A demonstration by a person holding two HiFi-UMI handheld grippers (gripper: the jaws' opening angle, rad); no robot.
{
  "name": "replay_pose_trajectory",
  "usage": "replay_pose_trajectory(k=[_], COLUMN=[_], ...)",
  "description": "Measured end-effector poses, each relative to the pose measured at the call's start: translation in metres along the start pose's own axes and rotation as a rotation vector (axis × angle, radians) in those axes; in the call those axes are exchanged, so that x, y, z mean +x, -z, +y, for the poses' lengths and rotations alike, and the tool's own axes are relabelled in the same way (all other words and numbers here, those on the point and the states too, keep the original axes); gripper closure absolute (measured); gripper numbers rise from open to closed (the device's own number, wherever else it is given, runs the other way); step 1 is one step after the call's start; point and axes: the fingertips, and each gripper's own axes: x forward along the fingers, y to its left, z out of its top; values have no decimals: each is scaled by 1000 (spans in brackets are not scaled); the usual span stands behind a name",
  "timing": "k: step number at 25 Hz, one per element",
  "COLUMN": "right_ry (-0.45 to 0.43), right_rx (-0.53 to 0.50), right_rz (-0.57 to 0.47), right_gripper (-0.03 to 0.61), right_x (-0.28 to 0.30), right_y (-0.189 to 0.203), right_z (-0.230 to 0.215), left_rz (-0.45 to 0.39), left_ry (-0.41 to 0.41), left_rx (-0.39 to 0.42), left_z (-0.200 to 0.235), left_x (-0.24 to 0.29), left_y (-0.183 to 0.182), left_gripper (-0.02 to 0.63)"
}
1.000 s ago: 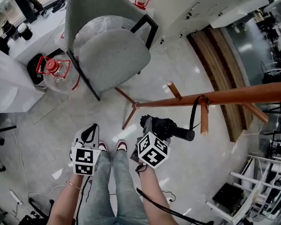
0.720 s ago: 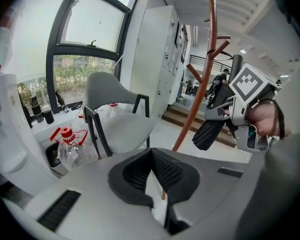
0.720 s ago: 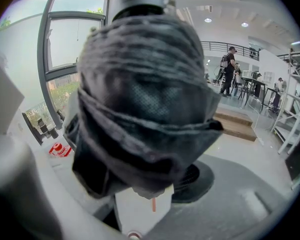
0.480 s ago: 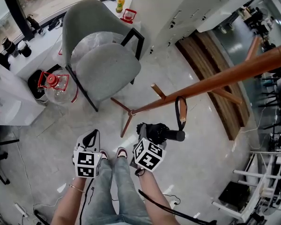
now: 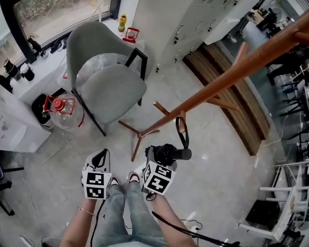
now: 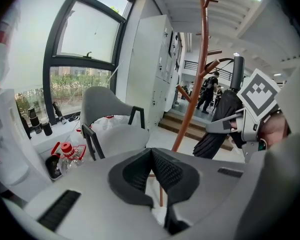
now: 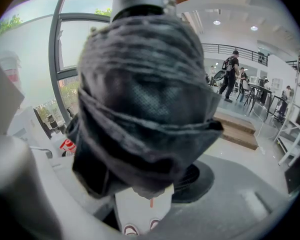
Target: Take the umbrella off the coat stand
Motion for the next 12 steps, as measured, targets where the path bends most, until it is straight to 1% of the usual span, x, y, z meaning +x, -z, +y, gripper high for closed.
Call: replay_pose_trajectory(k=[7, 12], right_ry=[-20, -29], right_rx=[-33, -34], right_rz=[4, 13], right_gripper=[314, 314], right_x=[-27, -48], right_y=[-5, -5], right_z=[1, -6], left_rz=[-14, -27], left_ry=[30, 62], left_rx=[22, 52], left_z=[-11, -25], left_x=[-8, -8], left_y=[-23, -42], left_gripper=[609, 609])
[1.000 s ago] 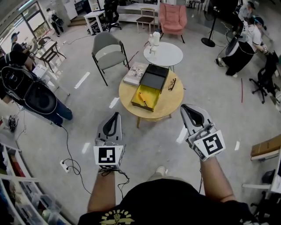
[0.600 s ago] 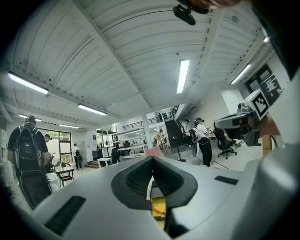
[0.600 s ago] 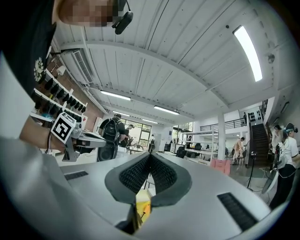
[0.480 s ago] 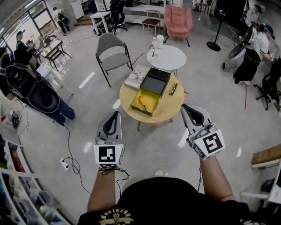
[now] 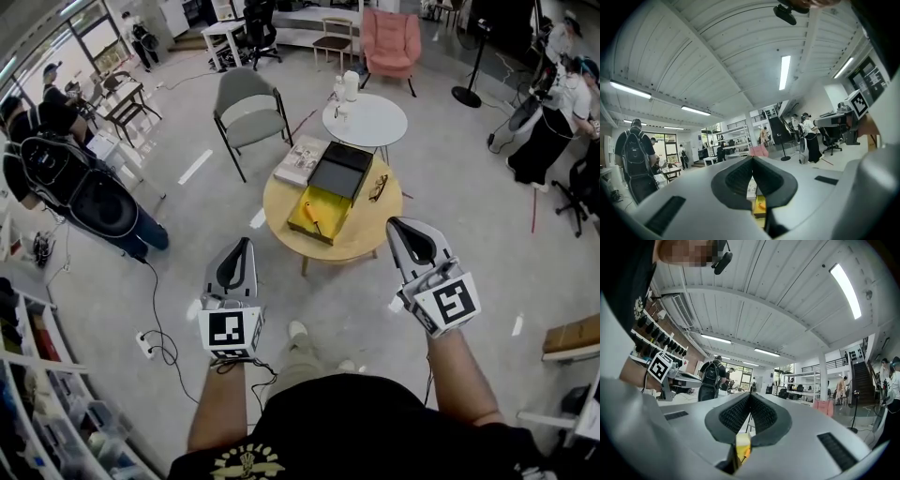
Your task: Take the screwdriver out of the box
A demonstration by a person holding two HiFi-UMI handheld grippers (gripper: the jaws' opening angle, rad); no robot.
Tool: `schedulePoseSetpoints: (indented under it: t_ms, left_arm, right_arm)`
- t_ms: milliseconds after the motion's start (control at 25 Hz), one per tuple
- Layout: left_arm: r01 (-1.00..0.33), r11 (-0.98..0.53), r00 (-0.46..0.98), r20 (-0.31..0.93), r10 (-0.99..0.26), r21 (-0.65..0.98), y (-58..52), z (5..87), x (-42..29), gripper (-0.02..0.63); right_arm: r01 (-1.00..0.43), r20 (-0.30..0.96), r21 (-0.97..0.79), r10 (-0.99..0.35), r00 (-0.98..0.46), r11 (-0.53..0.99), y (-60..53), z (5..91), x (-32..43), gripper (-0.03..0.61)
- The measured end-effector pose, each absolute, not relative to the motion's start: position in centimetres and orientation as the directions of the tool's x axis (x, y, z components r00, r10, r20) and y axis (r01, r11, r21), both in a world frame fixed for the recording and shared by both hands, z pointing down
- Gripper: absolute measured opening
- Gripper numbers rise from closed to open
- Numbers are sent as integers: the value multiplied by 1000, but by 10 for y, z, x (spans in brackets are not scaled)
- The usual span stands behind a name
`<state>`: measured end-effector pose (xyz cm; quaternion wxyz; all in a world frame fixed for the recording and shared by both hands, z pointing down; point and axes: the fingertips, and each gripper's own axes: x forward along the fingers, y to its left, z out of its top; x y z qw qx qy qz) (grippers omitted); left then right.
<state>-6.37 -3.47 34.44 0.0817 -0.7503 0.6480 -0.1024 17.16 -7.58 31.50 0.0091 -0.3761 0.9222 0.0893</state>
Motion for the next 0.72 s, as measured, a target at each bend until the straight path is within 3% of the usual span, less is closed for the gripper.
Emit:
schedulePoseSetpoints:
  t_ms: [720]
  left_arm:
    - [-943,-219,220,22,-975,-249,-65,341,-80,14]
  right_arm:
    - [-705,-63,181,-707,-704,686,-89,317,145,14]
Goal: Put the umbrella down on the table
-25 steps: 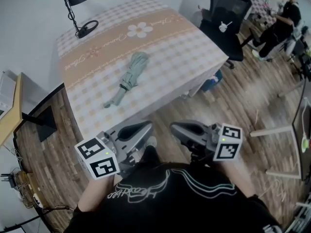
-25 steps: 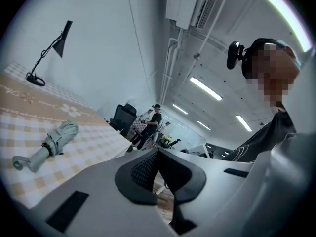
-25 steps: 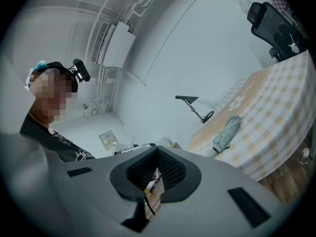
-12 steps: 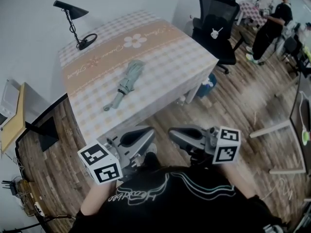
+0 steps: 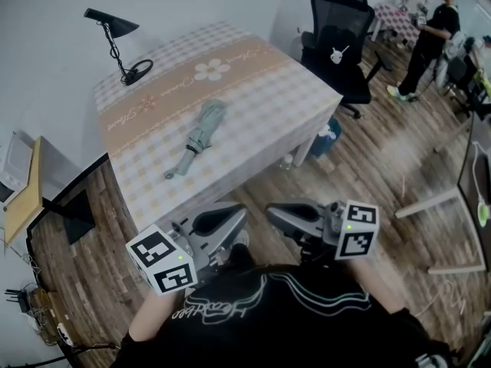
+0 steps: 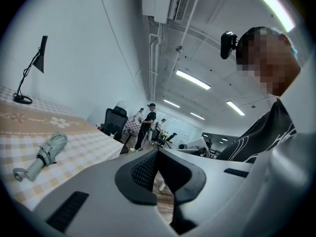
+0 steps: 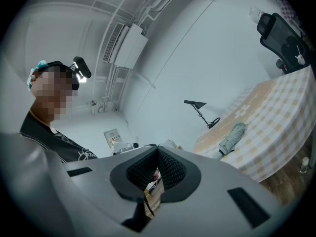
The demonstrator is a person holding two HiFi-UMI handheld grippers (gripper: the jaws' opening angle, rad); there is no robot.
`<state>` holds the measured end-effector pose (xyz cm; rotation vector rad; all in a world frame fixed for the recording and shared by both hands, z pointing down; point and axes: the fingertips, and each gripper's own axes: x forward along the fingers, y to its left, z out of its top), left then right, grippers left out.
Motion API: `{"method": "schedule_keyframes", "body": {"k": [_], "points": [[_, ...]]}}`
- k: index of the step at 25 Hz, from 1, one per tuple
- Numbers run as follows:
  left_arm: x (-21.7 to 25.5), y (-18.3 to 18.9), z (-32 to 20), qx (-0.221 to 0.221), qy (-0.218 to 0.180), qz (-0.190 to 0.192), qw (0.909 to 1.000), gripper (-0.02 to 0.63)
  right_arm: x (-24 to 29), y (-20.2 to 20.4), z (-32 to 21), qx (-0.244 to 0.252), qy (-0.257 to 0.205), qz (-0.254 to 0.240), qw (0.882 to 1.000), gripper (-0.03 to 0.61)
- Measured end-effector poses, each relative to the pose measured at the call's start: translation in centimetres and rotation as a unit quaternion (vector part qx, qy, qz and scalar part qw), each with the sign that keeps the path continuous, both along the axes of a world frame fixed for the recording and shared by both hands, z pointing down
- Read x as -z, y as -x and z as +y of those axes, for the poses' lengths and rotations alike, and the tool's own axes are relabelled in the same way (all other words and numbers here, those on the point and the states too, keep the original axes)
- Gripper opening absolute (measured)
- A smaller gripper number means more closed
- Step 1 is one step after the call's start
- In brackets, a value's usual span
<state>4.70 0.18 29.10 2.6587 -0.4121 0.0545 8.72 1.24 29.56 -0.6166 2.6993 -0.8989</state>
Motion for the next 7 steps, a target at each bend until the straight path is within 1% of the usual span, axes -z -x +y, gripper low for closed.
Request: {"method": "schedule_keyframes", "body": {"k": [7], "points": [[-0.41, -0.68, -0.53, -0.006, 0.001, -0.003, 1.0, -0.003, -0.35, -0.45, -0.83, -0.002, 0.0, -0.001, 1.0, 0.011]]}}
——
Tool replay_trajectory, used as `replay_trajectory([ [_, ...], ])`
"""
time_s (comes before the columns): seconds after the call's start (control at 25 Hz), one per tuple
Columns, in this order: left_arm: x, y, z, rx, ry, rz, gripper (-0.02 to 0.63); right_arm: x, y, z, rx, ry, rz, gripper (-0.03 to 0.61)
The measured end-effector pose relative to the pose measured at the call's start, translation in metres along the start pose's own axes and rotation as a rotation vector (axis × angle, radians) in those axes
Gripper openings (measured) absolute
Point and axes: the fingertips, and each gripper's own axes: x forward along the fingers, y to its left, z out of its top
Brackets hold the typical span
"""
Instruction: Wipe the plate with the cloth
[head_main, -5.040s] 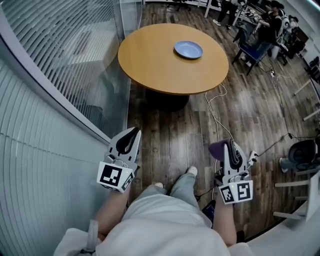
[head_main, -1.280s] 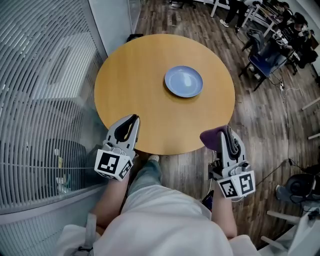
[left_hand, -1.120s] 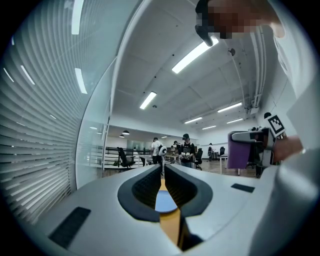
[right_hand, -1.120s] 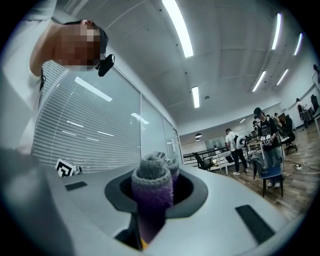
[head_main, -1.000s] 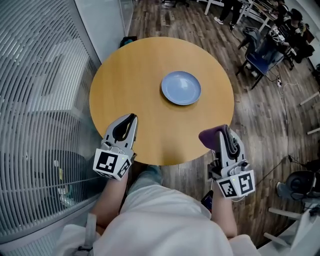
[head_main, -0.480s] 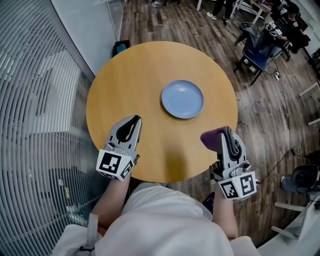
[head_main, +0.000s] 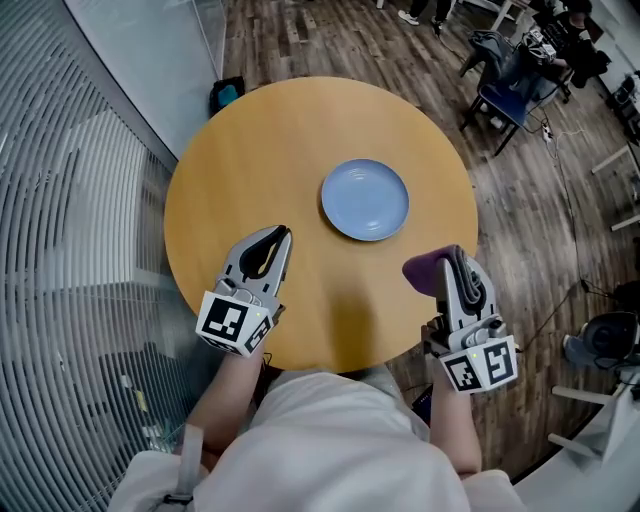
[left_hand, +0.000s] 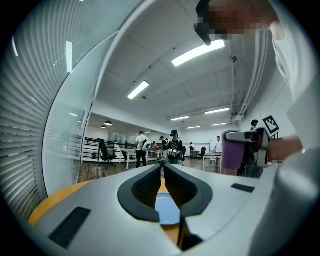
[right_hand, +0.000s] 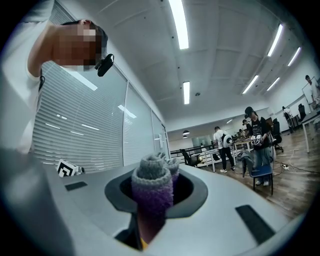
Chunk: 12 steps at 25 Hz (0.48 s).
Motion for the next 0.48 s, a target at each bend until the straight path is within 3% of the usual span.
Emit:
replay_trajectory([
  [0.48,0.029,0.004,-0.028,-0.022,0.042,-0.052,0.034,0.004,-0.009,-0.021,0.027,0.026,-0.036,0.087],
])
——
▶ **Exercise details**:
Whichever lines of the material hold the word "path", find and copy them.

▶ **Answer space**:
Motion for the next 12 steps, as measured, targets where the path bends most, until it is straight to 1% of the usual span, x, y, z meaning +x, -z, +y, gripper high for closed.
Motion for the next 0.72 s, as measured, a target at each bend until the straight path is within 3% of the usual span, less is closed for the gripper.
- Measured end-effector poses, each relative to the pose measured at the call's start: translation in centimetres and rotation as a unit quaternion (vector part qx, qy, qz and scalar part qw), each with the sign that keeps the path continuous, both along the axes of a world frame fixed for the recording and shared by both hands, z pointing down
Motion for the next 7 steps, a target at each bend until the straight path is within 1% of the usual span, axes -z -x +y, gripper low for closed.
Motion for the next 0.48 s, a target at each bend until the straight path is within 3% of the usual span.

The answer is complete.